Um surrado Ford KA, ano 2000, serve para Levischi locomover-se. Explica: “Há mandado de penhora contra o veículo, com autorização da Justiça, sou o fiel depositário”.
O homem que operou milhões em nome da corrupção afirma não ter se aproveitado da dinheirama. “Nem podia. O dinheiro liberado para o DER já vinha carimbado: o governador determinava quanto e a quem seriam feitos os pagamentos; eu só repassava”, diz.

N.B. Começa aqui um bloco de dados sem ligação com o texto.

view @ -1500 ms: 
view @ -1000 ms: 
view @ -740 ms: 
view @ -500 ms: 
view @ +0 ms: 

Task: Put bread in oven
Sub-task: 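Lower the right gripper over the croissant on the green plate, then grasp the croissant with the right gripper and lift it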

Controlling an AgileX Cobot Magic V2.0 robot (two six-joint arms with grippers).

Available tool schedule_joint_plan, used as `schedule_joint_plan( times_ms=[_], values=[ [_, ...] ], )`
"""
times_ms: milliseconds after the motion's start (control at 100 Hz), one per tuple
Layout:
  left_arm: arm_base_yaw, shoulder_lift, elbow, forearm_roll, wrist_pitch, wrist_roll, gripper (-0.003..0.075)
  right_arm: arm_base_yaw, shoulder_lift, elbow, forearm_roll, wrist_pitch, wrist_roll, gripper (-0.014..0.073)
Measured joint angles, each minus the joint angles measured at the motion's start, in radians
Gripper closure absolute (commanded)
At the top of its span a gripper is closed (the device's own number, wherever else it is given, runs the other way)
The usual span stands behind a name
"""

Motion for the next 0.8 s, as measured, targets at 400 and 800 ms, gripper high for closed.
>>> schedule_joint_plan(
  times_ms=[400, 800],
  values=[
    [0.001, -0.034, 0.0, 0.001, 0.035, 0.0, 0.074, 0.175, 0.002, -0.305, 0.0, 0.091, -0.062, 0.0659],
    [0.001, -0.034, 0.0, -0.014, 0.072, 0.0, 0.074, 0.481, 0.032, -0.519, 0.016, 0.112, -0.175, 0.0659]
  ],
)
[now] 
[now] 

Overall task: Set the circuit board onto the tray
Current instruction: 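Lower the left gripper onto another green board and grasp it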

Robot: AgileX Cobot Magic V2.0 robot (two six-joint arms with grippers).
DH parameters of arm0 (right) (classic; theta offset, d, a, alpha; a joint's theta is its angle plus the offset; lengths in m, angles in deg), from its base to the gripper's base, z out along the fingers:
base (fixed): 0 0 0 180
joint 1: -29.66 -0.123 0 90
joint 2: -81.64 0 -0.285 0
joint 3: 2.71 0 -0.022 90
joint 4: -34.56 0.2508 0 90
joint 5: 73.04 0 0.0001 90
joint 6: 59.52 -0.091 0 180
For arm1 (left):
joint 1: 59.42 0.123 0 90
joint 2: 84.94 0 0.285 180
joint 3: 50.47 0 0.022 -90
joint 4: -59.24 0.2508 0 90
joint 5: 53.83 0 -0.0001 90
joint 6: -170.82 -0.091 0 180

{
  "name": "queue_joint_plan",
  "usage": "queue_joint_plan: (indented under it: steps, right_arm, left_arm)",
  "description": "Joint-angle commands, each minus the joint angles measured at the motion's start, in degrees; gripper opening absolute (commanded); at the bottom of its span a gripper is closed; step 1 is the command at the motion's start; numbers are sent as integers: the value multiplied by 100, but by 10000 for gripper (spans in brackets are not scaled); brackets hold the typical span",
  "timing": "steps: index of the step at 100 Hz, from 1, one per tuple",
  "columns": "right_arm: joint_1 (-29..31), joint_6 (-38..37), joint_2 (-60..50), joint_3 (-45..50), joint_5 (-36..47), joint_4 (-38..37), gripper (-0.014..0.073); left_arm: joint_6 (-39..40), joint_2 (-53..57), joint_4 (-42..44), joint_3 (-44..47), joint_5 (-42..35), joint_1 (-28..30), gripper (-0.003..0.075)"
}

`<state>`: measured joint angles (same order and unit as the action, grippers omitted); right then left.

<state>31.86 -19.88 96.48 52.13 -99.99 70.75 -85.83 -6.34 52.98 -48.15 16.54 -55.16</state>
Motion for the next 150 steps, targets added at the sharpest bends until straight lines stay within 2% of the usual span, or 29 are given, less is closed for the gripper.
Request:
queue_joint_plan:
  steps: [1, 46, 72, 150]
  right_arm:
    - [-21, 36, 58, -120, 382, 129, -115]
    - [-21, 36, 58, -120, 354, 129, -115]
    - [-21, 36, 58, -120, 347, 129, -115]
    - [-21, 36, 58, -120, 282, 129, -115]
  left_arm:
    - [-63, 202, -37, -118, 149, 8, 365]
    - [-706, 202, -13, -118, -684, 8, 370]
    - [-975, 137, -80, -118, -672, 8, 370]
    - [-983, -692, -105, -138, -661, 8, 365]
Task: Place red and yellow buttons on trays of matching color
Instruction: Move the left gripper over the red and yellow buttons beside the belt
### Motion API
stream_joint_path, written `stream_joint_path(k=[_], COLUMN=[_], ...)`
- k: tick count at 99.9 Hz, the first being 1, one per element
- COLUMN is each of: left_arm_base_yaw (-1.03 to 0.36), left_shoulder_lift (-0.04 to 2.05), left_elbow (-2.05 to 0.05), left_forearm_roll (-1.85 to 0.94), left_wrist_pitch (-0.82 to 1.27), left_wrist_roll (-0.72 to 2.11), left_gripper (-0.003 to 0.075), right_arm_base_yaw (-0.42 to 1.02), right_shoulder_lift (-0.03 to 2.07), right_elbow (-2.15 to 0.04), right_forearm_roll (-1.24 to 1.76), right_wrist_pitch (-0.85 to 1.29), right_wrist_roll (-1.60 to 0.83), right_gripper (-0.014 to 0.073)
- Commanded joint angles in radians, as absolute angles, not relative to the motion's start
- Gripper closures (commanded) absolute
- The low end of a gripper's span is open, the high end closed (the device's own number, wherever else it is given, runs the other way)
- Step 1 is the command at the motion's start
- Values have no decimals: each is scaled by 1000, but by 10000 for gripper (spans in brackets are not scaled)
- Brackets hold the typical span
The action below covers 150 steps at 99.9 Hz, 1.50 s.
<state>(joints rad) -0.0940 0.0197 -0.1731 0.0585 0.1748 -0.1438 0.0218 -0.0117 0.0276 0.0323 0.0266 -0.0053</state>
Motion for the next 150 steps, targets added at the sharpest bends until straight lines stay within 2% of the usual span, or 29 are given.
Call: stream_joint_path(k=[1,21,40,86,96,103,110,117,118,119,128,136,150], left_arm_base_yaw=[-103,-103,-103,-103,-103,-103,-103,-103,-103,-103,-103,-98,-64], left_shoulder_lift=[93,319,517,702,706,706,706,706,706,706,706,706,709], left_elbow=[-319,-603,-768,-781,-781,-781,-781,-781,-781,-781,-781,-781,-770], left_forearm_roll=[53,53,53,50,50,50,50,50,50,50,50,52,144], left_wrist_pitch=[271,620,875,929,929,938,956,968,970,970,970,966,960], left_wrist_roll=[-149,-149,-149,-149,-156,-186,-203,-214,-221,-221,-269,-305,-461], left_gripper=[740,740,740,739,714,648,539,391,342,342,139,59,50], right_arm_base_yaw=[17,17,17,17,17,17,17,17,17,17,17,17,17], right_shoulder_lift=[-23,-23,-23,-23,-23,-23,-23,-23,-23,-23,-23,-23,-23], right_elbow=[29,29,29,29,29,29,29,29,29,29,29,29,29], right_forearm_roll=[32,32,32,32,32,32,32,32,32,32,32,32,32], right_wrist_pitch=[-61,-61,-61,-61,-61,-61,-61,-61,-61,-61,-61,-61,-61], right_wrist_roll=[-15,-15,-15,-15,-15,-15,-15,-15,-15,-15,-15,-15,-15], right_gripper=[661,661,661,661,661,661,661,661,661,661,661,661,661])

“Antes de o esquema começar, eu pensei que cada um dos beneficiados fosse indicar pessoas para, de fato, prestar serviços, ficando à disposição da autoridade. Quando entendi o mecanismo, alertei o governador sobre a ilegalidade e ele simplesmente disse que ‘é assim que as coisas funcionam’”, afirma Levischi.
“Se fizerem alguma coisa contra mim, pode ficar pior para o mandante." (Carlos Levisch) - (Foto: Aroldo Pinheiro)
Kardecismo e resignação
Hoje, com muito tempo disponível para leitura, Levischi se dedica ao espiritismo e usa a filosofia de Alan Kardec para justificar-se: “Deus dá o livre arbítrio e nós temos obrigação de saber que atitudes erradas levam a penas compatíveis. Eu sabia que estava agindo incorretamente, mas, estar perto do poder e usufruir o que essa proximidade me proporcionava, tornou-me cego”, diz resignado.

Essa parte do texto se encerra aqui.